Instructions for the task: Count the lines below that include "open". Only the number should be given.

Provided material:
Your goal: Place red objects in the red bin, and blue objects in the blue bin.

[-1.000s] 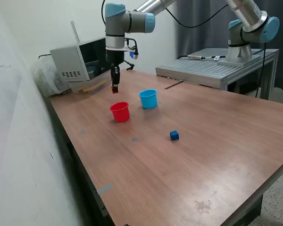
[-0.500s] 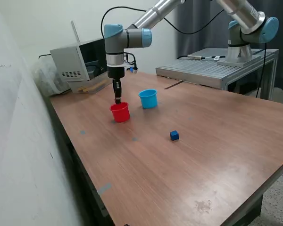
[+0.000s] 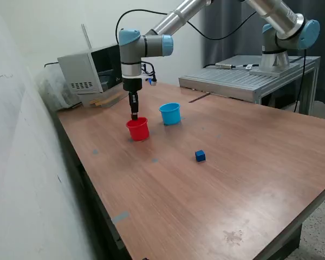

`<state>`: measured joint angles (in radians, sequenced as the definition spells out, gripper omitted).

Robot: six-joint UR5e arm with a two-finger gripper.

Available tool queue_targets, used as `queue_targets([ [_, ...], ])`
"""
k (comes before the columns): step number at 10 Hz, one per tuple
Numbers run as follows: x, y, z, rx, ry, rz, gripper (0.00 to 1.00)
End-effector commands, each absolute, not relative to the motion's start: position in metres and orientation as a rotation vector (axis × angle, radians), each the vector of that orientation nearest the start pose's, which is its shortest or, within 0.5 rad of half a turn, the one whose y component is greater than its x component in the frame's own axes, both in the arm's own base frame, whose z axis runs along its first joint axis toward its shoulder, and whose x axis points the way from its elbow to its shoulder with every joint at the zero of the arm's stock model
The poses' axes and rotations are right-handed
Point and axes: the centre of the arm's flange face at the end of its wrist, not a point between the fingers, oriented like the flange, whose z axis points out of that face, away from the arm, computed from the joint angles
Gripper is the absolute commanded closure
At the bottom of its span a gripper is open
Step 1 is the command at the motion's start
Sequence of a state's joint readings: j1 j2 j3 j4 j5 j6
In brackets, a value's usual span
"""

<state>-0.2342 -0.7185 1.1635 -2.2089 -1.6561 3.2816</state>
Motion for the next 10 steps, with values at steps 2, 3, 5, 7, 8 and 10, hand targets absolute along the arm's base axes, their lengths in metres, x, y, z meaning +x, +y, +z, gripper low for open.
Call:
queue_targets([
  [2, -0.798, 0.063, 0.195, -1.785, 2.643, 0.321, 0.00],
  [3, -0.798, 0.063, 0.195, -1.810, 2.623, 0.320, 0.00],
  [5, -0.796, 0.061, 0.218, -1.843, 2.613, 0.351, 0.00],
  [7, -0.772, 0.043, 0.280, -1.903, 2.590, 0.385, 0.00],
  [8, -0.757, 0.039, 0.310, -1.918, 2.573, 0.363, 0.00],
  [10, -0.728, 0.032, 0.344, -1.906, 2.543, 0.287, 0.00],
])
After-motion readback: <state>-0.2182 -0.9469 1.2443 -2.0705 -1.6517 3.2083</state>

Answer space: 2